> ASSIGNMENT: Please reproduce the entire listing, character for character.

> EXERCISE DATA:
↓
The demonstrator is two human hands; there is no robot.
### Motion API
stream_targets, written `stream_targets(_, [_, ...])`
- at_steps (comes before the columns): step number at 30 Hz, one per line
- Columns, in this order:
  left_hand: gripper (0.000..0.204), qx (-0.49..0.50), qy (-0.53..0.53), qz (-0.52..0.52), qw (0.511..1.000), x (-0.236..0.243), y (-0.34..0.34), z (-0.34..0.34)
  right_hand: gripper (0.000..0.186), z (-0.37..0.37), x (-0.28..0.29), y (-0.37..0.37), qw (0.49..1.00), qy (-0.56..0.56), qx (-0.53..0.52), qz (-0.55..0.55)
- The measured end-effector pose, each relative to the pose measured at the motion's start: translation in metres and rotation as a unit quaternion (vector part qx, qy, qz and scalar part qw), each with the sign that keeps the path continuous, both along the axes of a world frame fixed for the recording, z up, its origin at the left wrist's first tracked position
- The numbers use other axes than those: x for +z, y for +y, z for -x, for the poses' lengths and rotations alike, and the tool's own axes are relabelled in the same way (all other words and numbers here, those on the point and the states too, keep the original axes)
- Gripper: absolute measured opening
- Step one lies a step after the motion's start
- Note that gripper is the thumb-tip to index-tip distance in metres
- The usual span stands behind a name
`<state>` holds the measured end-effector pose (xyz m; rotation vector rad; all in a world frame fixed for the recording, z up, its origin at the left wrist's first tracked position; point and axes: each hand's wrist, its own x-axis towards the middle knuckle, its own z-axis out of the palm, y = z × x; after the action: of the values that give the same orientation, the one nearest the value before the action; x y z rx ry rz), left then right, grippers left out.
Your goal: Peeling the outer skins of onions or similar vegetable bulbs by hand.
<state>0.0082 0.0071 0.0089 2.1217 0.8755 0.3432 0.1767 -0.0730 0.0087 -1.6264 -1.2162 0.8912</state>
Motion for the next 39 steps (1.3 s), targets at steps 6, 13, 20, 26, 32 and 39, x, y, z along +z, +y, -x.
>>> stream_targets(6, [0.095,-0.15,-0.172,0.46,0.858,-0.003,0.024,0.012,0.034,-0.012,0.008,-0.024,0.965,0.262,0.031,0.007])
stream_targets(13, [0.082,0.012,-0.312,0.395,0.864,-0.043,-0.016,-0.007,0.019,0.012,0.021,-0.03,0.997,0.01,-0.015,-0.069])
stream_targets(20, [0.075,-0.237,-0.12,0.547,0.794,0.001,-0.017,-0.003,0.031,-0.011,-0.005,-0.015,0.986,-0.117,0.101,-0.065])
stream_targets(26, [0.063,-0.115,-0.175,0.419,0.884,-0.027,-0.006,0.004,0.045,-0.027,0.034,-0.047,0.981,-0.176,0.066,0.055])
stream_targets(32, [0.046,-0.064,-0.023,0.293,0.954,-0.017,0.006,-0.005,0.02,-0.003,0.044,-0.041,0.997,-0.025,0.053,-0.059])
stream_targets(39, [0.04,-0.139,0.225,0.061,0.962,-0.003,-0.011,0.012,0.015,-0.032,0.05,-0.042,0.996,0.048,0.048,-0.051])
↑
> TASK OUTPUT:
The demonstrator is two human hands; there is no robot.
### Motion API
stream_targets, written `stream_targets(_, [_, ...])`
- at_steps (comes before the columns): step number at 30 Hz, one per line
- Columns, in this order:
  left_hand: gripper (0.000..0.204), qx (-0.49..0.50), qy (-0.53..0.53), qz (-0.52..0.52), qw (0.511..1.000), x (-0.236..0.243), y (-0.34..0.34), z (-0.34..0.34)
  right_hand: gripper (0.000..0.186), z (-0.37..0.37), x (-0.28..0.29), y (-0.37..0.37), qw (0.49..1.00), qy (-0.56..0.56), qx (-0.53..0.52), qz (-0.55..0.55)
- The measured end-effector pose, each relative to the pose measured at the motion's start: translation in metres and rotation as a unit quaternion (vector part qx, qy, qz and scalar part qw), each with the sign that keeps the path continuous, both along the axes of a world frame fixed for the recording, z up, its origin at the left wrist's first tracked position
- The numbers use other axes than those: x for +z, y for +y, z for -x, for the poses' lengths and rotations alike, and the tool's own axes are relabelled in the same way (all other words and numbers here, those on the point and the states too, keep the original axes)
- Gripper: absolute measured opening
- Step one lies a step after the motion's start
- Note that gripper is the thumb-tip to index-tip distance in metres
- The usual span stands behind a name
`<state>` holds the measured end-effector pose (xyz m; rotation vector rad; all in a world frame fixed for the recording, z up, its origin at the left wrist's first tracked position; point and axes: each hand's wrist, its own x-axis towards the middle knuckle, its own z-axis out of the palm, y = z × x; after the action: of the values that give the same orientation, the one nearest the value before the action; x y z rx ry rz), left then right, grippers left out.
Your goal: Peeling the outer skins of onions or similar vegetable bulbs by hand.
<state>0.0082 0.0071 0.0089 2.1217 0.8755 0.3432 0.1767 -0.0730 0.0087 -1.6264 -1.2162 0.8912</state>
Motion for the next 39 steps (1.3 s), targets at steps 6, 13, 20, 26, 32 and 39, x, y, z along +z, +y, -x.
>>> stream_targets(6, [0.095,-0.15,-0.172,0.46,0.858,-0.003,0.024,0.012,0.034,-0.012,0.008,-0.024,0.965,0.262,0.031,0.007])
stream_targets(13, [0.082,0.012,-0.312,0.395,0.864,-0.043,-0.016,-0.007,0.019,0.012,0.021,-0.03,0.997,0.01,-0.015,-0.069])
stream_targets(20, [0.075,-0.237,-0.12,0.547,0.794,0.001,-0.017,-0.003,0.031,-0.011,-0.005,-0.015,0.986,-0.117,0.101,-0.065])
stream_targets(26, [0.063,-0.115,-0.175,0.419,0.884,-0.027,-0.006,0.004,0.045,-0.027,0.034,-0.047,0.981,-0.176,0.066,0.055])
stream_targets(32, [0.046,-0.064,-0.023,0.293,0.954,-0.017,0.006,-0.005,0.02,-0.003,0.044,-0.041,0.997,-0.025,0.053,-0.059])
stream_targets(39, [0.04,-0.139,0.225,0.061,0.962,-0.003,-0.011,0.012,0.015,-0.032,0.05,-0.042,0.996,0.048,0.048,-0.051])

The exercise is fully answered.